Dairy Matters: It’s Not a Moo(t) Point

One area where MyPlate and the Healthy Eating Plate differ on the science is in the quantity of dairy in a healthful diet. Notice the different beverage cut point between the two plates? Dairy is a rich source of nutrients such as calcium, which is critical for bone health. Calcium can be obtained from other foods, however, and scientists disagree about how much dairy is needed in human diets, if at all, and whether dairy intake is associated with health risks. There are also multifarious matters associated with milk production, including farming conditions for both cattle and workers, and the putative influence of the dairy industry and lobbies on the dietary guidelines. And I would be remiss if I didn’t mention that many people have ethical and moral issues concerning the consumption of animal products.

Harvard’s plate, on the other hand, recommends limiting dairy intake and instead emphasizes the benefits of water. Water is essential for life and, while much of what we need for hydration is obtained in the water-containing beverages and foods we consume, it’s a great go-to beverage that quenches your thirst and helps you feel satiated without adding calories. Many studies have also found that coffee and tea are quite healthful and help meet water needs. And most scientists agree that consuming sweetened beverages like soda and fruit drinks adds significant sugar and calories to a diet and should be minimized or omitted, especially given the current obesity epidemic.

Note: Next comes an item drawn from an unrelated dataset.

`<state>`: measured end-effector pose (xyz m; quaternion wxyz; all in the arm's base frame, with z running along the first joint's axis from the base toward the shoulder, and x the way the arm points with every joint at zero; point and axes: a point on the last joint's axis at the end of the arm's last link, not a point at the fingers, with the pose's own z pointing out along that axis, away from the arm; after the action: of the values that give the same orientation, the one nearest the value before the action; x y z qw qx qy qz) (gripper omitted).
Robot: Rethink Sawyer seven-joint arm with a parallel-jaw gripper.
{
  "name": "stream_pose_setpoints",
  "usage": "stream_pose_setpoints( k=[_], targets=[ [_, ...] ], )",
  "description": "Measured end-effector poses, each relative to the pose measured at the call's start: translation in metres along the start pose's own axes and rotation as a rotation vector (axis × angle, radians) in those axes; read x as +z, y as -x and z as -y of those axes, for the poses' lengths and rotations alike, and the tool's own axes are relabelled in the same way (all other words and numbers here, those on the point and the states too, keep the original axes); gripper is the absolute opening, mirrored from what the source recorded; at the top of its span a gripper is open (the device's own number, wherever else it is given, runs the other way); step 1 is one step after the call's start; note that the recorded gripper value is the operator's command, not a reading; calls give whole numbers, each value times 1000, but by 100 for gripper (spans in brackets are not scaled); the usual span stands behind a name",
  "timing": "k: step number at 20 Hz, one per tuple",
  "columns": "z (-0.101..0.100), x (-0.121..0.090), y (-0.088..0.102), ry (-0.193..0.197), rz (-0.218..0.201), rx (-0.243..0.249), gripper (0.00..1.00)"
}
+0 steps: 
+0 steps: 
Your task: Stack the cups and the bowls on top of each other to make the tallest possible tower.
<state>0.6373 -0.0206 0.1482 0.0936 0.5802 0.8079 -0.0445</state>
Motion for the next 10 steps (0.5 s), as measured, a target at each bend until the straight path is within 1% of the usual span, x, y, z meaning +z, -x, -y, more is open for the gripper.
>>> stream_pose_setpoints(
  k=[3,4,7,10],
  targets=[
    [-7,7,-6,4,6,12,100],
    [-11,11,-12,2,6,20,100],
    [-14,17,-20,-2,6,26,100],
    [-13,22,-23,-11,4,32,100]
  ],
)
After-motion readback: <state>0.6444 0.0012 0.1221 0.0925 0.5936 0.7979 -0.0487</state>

So for all of the aforementioned reasons, dairy is probably one of the more difficult topics in nutrition. The politics and polemics surrounding food production and dietary guidelines certainly don’t help matters. It’s also a wonderful example of how what we eat matters far beyond our individual health, an issue neither plate addresses.

USDA’s MyPlate: A Step Forward

I believe that MyPlate is in many ways a step forward, despite the omission of healthy fats and arguable over-emphasis on dairy. It shows individuals what their plate should actually look like in an accessible, familiar way. Plant-foods are appropriately emphasized. And, although not explicitly stated, the guidelines behind the graphic are based on sound science. If a majority of Americans followed just the vegetable and fruit guidelines, for example, it would be a major advance in health and nutrition.

However, the “go-to” graphic that represents what we should be eating should not leave out key qualifying terms (such as “whole” grains) that rely upon the consumer to fill in the gaps in an environment dominated by media sound bites and misinformation. MyPlate thus crosses the line from simple to simplistic, in my view, and even has the potential to mislead. As with most things, the devil is in the details.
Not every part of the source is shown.